# Data Extraction

Using OpenCV, we extracted the pixel coordinates of the pendulum from the video and exported them into a csv file. The code is in `appendix.ipynb`.

# Curve Fitting


## Load data

In [None]:
import pandas as pd

df = pd.read_csv("data/pendulum_output2.csv")

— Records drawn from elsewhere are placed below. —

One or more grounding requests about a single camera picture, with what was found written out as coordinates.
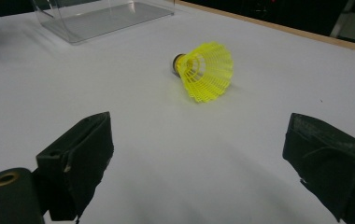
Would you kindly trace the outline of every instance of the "dark background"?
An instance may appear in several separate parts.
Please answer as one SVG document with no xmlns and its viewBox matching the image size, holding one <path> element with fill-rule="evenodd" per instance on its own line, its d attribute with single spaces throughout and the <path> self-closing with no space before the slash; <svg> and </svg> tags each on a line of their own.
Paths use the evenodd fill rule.
<svg viewBox="0 0 355 224">
<path fill-rule="evenodd" d="M 348 0 L 184 0 L 197 5 L 330 35 Z M 30 0 L 0 0 L 0 17 L 31 12 Z"/>
</svg>

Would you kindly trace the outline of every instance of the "yellow shuttlecock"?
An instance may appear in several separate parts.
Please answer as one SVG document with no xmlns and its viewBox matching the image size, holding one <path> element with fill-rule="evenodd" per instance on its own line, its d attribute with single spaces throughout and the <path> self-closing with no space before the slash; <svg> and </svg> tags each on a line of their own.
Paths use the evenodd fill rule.
<svg viewBox="0 0 355 224">
<path fill-rule="evenodd" d="M 190 97 L 204 103 L 225 93 L 233 65 L 230 51 L 217 42 L 204 43 L 190 53 L 179 54 L 173 61 Z"/>
</svg>

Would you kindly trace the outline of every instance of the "table surface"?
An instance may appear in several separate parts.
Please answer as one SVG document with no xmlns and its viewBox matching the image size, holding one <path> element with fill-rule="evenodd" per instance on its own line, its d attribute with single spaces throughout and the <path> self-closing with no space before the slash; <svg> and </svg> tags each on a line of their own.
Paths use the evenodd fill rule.
<svg viewBox="0 0 355 224">
<path fill-rule="evenodd" d="M 230 49 L 234 76 L 197 104 L 170 62 L 208 41 Z M 355 136 L 355 50 L 181 5 L 78 46 L 34 13 L 0 18 L 0 171 L 34 170 L 104 111 L 115 154 L 82 223 L 336 223 L 282 149 L 291 113 Z"/>
</svg>

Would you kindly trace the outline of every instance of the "shuttlecock cork base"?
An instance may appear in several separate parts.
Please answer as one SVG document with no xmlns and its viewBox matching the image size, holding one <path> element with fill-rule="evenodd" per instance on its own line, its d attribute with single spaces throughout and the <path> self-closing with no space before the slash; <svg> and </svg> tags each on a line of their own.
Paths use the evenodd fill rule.
<svg viewBox="0 0 355 224">
<path fill-rule="evenodd" d="M 210 42 L 190 53 L 179 54 L 172 65 L 189 96 L 198 103 L 206 103 L 225 93 L 233 76 L 234 63 L 227 48 Z"/>
</svg>

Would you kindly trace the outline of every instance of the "clear plastic box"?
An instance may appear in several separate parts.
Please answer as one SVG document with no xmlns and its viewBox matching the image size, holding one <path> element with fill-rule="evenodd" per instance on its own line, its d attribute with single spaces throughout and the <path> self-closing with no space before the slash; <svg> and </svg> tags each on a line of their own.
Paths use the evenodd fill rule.
<svg viewBox="0 0 355 224">
<path fill-rule="evenodd" d="M 173 15 L 175 0 L 32 0 L 41 25 L 69 43 Z"/>
</svg>

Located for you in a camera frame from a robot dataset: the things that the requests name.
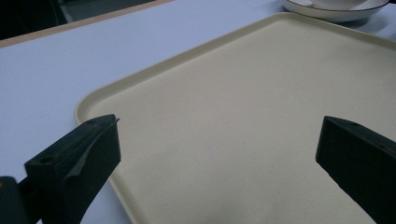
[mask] tray rim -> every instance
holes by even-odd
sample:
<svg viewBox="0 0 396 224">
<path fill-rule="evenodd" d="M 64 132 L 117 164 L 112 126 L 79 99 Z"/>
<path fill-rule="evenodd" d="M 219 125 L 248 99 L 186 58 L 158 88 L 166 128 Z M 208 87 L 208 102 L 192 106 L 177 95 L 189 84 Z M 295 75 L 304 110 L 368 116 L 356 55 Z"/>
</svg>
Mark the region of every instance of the tray rim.
<svg viewBox="0 0 396 224">
<path fill-rule="evenodd" d="M 268 26 L 274 22 L 283 21 L 283 20 L 293 20 L 293 21 L 307 23 L 342 35 L 347 35 L 352 38 L 357 38 L 360 41 L 369 42 L 370 44 L 373 45 L 396 50 L 396 42 L 390 41 L 386 38 L 366 34 L 364 32 L 346 28 L 341 25 L 329 23 L 327 21 L 321 21 L 318 19 L 306 17 L 295 13 L 290 13 L 290 12 L 277 13 L 271 17 L 253 22 L 238 30 L 232 31 L 226 35 L 216 37 L 212 40 L 205 42 L 202 45 L 193 47 L 191 49 L 187 49 L 175 56 L 171 56 L 161 62 L 155 63 L 154 65 L 148 66 L 126 77 L 119 78 L 113 82 L 110 82 L 102 87 L 97 88 L 94 91 L 89 92 L 78 102 L 78 105 L 76 106 L 75 109 L 75 120 L 77 124 L 82 123 L 85 120 L 83 119 L 84 111 L 86 112 L 88 108 L 91 108 L 93 105 L 98 103 L 99 100 L 107 98 L 113 95 L 115 92 L 124 91 L 152 77 L 156 77 L 160 75 L 162 72 L 165 72 L 175 66 L 193 60 L 194 58 L 199 57 L 209 52 L 212 49 L 219 48 L 227 43 L 237 40 L 240 37 L 254 33 L 260 30 L 261 28 Z M 117 180 L 115 180 L 116 175 L 117 175 L 117 168 L 116 171 L 108 179 L 109 183 L 112 186 L 113 190 L 116 192 L 116 195 L 119 198 L 122 206 L 124 207 L 124 211 L 127 213 L 128 218 L 131 219 L 133 223 L 140 223 L 138 221 L 140 218 L 137 218 L 136 215 L 133 214 L 132 209 L 126 209 L 129 208 L 130 206 L 128 205 L 126 199 L 122 197 L 121 189 L 120 187 L 118 187 L 118 184 L 116 183 Z"/>
</svg>

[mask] beige tray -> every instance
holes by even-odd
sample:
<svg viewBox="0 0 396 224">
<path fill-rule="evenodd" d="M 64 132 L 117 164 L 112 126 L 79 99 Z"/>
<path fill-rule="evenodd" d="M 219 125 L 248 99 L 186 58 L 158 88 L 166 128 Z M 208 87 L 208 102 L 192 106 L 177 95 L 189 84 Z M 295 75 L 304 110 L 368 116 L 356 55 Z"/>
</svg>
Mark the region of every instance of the beige tray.
<svg viewBox="0 0 396 224">
<path fill-rule="evenodd" d="M 85 97 L 120 118 L 135 224 L 374 223 L 315 162 L 325 115 L 396 139 L 396 44 L 279 14 Z"/>
</svg>

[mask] table surface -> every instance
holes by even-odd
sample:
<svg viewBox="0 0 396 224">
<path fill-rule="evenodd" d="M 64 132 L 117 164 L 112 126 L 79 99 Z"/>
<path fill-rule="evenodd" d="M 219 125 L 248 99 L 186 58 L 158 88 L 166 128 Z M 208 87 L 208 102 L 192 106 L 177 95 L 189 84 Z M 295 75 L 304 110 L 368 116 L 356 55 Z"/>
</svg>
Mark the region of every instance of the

# The video frame number and the corresponding x and y
# positions.
frame = df["frame"]
x = df["x"]
y = df["y"]

# Swap the x and y values because the video is rotated.
x, y = y, x

# Reverse the directions of x and y to follow the convention
# that y increases upwards and x increases rightwards.
x = max(x) - x
y = max(y) - y

## Plot Data

In [None]:
import matplotlib.pyplot as plt

# Plot a scatter plot with x against frame number with marker size 1
plt.scatter(frame, x, s=1)
plt.xlabel("Video frame number")
plt.ylabel("x position (pixels)")
plt.title("x position against frame number")
plt.show()

# Plot a scatter plot with y against frame number with marker size 1
plt.scatter(frame, y, s=1)
plt.xlabel("Video frame number")
plt.ylabel("y position")
plt.title("y position against frame number")
plt.show()

As expected, both the x and y positions are a series of oscillations.
It seems that the x position can be approximated as a sine function 
because the zero point remains fixed across oscillations.

However, the zero point of the y position changes between oscillations.
This can be attributed to the camera shaking when the motion
of the pendulum was taken. Thus, the y position cannot be approximated well 
by a sine function. We will discuss the y position in `appendix.ipynb`.

# Try fitting

\begin{align}
\large x(t) = A \sin(2\pi f t + \alpha) + \text{offset}
\end{align}

We use the `curve_fit` function from SciPy to find the values of $A$, $f$, $\alpha$, and $\text{offset}$ that fits the sine curve to our data the best.

In [None]:
FPS = 30  # Video frames per second
# Assign each frame index to the number of seconds elapsed by dividing
# each frame by FPS
t = frame / FPS

import numpy as np


def func(t, A, f, alpha, offset):
    """Returns x (horizontal position) as a function of time. Refer to pendulum equation above."""
    return A * np.sin(2 * np.pi * f * t + alpha) + offset


from scipy.optimize import curve_fit

# Obtain optimal values for amplitude, frequency, oscillation phase
# and position offset using curve_fit.

# p0 is the initial guess for the parameters.
# A ~= 450 - 250 = 200.
# f ~= 9/15, because there are around 9 full cycles within the first 15s.
# alpha looks to be a little smaller than pi/2, within the first quadrant.
# offset ~= 250, obtained from the vertical offset of the graph from zero.
popt, pcov = curve_fit(func, t, x, p0=[200, 9 / 15, np.pi / 2, 250])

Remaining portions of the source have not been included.